The distinction between "public" and "confidential" clients is
whether or not they can keep deployment-time secrets; which is to
say, a client_secret. This is not to say that they can't keep *any*
secrets. In particular those generated at runtime, like an access
token or refresh token, could be held perfectly safe. But at the
time the app is deployed to its running environment, you have to
ask "who has access to its code and configuration?"

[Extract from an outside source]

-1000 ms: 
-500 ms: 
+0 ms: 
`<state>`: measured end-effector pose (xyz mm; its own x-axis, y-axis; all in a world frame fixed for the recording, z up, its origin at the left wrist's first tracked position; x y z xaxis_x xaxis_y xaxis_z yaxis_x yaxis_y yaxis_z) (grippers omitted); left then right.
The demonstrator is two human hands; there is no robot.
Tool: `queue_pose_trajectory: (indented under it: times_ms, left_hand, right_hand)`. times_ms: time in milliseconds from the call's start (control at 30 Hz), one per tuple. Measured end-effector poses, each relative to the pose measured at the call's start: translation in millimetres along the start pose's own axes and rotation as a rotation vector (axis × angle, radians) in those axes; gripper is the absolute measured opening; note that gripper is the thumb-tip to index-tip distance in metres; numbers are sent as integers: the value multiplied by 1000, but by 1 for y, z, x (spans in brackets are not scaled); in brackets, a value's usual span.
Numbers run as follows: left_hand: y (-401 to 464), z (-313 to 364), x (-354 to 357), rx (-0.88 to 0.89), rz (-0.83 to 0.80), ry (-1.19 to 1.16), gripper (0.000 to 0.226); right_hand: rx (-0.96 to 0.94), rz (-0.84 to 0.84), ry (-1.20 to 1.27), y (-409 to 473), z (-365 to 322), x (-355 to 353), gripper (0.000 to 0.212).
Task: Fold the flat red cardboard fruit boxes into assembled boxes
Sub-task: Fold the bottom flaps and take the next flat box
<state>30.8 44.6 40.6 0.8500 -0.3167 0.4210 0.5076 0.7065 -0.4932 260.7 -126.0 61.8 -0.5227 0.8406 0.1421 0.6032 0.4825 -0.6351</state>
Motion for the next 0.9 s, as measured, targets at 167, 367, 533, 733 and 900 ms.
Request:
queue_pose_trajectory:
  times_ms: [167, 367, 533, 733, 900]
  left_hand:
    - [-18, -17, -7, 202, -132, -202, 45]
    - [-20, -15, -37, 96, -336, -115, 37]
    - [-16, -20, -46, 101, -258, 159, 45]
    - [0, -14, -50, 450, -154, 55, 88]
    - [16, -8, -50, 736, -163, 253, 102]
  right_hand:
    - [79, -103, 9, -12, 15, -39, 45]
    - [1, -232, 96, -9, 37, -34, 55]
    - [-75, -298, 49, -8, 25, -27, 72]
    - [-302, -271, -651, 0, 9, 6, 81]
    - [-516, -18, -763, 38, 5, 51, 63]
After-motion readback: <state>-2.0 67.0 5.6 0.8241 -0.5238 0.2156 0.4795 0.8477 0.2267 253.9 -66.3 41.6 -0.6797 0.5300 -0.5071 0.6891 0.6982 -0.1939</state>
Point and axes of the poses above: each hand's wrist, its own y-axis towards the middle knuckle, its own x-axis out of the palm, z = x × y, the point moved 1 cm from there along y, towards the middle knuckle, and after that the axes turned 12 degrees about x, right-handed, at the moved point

Think of it this way. In the standard world, a native app gets
copied to every device with the client_id and client_secret baked
in. This makes the client_secret not very secret, and not at all
unique. Anybody with access to the binary -- which is to say, every
user -- could decompile the client_secret out of it and bake it
into their *own* client, pretending to be your app and causing all
kinds of havoc. This is a very different problem from somebody
breaking into the token store and stealing an access token, which
lets them only get to their own account.
Compare this to a server-based app where the only ones with access
to the binary and configuration are the administrators of the
server, not the end users. It's a much more limited list of folks
that can potentially see it, and therefore the client_secret can
actually mean something and add a small extra layer of security.
There are a few ways to mitigate this difference for public
clients, such as using some kind of dynamic registration for all
clients (which doesn't buy you much in terms of overall security)
or putting up scary messages about native clients to try and
educate your users. You can also use a trusted callback URL for
your app on a hosted website that works in conjunction with your
native app. This is actually the suggested use for the Implicit
Flow, which was made for public clients in the browser.
Native apps also have the concern of embedded browsers vs. external
native browsers, and what trust the user puts into them. For all
OAuth flows, you have to trust the browser provider on the platform
of choice, since the user's going to be logging in directly through
that browser. It's very much outside the scope of OAuth to make
that world any better though, and there have been long and detailed
discussions on this list about that very topic, leading to some
concrete recommendations in the draft as it stands today.
To answer your original query: I don't think that mandating one
kind of client vs. the other will really help. OAuth 1.0 only had
"confidential" clients, and that led to inane workarounds like
Google's "anonymous/anonymous" client id/secret.
Hope this helps.
-- Justin
On 12/19/2011 07:19 AM, Paul Madsen wrote:
Hi, the Online Media Authorization Protocol (OMAP) is a (as yet
unreleased) profile of OAuth 2.0 for online delivery of video
content based on a user's subscriptions (the TV Everywhere use case)
We want to support both server & native mobile clients. It is for
the second class of clients that I'd appreciate some clarification
of 'confidentiality' as defined in OAuth 2.
OAuth 2 distinguishes confidential & public clients based on their
ability to secure the credentials they'd use to authenticate to an
AS - confidential clients can protect those credentials, public
clients can't.
Notwithstanding the above definition, the spec gives a degree of
discretion to the AS
The client type designation is based on the authorization server's
definition of secure authentication and its acceptable exposure
levels of client credentials.
Give this discretion, is itpractical for the OMAP spec to
stipulate that 'All Clients (both server & native mobile), MUST be
confidential', ie let each individual OMAP AS specify its own
requirements of clients and their ability to securely authenticate?
Is this consistent with the OAuth definition of confidentiality?